= Beginning of Section =

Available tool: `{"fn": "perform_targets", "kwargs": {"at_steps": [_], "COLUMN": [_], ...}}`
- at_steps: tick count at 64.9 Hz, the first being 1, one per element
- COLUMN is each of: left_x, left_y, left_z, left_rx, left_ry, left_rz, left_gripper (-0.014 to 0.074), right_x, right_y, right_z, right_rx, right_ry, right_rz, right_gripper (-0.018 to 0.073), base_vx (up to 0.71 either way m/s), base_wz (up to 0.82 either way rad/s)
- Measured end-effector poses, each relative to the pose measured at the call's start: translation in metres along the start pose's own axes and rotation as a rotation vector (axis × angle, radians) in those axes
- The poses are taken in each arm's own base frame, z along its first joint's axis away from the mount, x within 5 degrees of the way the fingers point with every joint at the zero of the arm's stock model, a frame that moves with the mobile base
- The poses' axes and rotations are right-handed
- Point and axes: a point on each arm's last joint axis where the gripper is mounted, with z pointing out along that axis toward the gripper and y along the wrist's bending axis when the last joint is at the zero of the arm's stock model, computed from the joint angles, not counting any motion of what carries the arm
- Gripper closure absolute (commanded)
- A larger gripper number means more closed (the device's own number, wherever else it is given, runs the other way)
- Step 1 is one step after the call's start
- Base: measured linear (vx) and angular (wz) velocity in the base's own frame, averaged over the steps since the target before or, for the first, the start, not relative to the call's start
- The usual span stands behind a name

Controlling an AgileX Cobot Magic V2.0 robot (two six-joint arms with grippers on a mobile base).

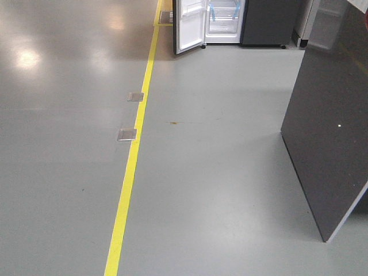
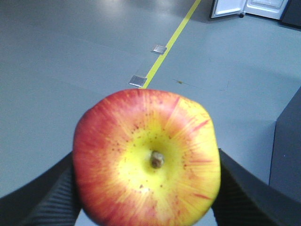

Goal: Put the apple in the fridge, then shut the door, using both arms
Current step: 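Drive the base away from the counter holding the apple in the right gripper, then drive toward the open refrigerator carrying the apple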

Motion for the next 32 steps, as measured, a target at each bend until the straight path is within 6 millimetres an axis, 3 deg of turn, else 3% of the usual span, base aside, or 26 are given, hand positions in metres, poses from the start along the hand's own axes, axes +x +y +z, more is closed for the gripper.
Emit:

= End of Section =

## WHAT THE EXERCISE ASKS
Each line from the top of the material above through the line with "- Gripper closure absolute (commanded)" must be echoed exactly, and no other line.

## RESULT
Available tool: `{"fn": "perform_targets", "kwargs": {"at_steps": [_], "COLUMN": [_], ...}}`
- at_steps: tick count at 64.9 Hz, the first being 1, one per element
- COLUMN is each of: left_x, left_y, left_z, left_rx, left_ry, left_rz, left_gripper (-0.014 to 0.074), right_x, right_y, right_z, right_rx, right_ry, right_rz, right_gripper (-0.018 to 0.073), base_vx (up to 0.71 either way m/s), base_wz (up to 0.82 either way rad/s)
- Measured end-effector poses, each relative to the pose measured at the call's start: translation in metres along the start pose's own axes and rotation as a rotation vector (axis × angle, radians) in those axes
- The poses are taken in each arm's own base frame, z along its first joint's axis away from the mount, x within 5 degrees of the way the fingers point with every joint at the zero of the arm's stock model, a frame that moves with the mobile base
- The poses' axes and rotations are right-handed
- Point and axes: a point on each arm's last joint axis where the gripper is mounted, with z pointing out along that axis toward the gripper and y along the wrist's bending axis when the last joint is at the zero of the arm's stock model, computed from the joint angles, not counting any motion of what carries the arm
- Gripper closure absolute (commanded)

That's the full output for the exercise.